- **Recorded data**:
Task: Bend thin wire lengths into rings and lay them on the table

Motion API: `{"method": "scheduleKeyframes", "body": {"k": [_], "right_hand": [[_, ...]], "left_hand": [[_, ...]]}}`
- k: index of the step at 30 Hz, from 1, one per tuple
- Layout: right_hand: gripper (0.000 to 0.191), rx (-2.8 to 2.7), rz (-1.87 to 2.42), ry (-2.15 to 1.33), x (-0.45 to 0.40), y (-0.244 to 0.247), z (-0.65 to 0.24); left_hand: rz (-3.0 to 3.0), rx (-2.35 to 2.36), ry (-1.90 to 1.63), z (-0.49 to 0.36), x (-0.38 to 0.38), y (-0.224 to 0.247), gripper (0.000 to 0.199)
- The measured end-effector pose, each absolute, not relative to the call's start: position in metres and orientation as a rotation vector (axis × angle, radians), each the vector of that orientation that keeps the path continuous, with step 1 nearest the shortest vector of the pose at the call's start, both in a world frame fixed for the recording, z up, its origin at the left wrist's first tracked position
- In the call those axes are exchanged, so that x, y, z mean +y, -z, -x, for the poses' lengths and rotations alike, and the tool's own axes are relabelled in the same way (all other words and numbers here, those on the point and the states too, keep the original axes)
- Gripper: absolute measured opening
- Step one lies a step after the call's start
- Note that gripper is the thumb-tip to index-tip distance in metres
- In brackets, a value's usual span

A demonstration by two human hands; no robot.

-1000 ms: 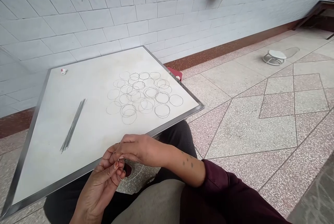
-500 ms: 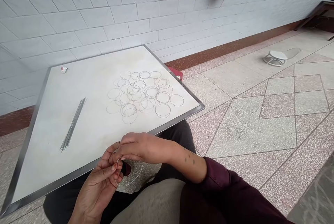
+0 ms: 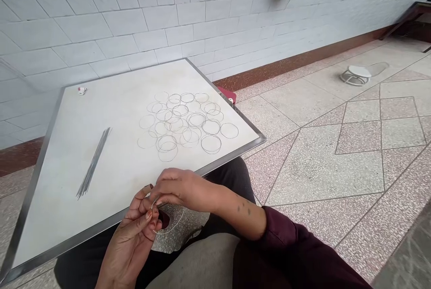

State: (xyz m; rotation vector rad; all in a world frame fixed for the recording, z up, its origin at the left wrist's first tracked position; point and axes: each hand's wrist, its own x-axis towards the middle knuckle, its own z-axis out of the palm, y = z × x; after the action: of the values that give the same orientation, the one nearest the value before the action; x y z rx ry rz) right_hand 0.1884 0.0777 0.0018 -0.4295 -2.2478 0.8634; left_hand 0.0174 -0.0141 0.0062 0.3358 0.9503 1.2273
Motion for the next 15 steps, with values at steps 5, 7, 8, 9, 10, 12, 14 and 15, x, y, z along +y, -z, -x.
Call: {"method": "scheduleKeyframes", "body": {"k": [5,7,8,9,10,12,14,15], "right_hand": [[0.015,-2.21,0.389,-0.945,0.076,-0.002,-0.187],[0.014,-2.211,0.379,-0.955,0.075,-0.004,-0.187],[0.014,-2.216,0.376,-0.965,0.075,-0.005,-0.187],[0.013,-2.226,0.374,-0.978,0.075,-0.007,-0.188],[0.013,-2.242,0.369,-0.985,0.074,-0.008,-0.188],[0.012,-2.295,0.34,-0.971,0.075,-0.012,-0.19],[0.012,-2.353,0.293,-0.929,0.075,-0.015,-0.191],[0.012,-2.372,0.272,-0.909,0.075,-0.016,-0.192]], "left_hand": [[-0.375,0.959,-1.241,-0.018,-0.017,-0.007,0.046],[-0.401,0.967,-1.228,-0.018,-0.019,-0.007,0.046],[-0.415,0.973,-1.224,-0.019,-0.019,-0.007,0.046],[-0.43,0.98,-1.219,-0.019,-0.02,-0.007,0.046],[-0.442,0.988,-1.211,-0.019,-0.021,-0.007,0.047],[-0.454,1.003,-1.18,-0.018,-0.021,-0.007,0.049],[-0.447,1.013,-1.134,-0.018,-0.022,-0.008,0.051],[-0.438,1.016,-1.115,-0.018,-0.022,-0.009,0.051]]}}
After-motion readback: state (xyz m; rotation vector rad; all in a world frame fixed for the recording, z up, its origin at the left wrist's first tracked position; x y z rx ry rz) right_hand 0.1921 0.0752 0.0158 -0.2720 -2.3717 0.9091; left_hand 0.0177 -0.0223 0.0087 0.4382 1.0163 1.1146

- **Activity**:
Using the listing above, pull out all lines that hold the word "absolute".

- **Reply to the exercise**:
- The measured end-effector pose, each absolute, not relative to the call's start: position in metres and orientation as a rotation vector (axis × angle, radians), each the vector of that orientation that keeps the path continuous, with step 1 nearest the shortest vector of the pose at the call's start, both in a world frame fixed for the recording, z up, its origin at the left wrist's first tracked position
- Gripper: absolute measured opening

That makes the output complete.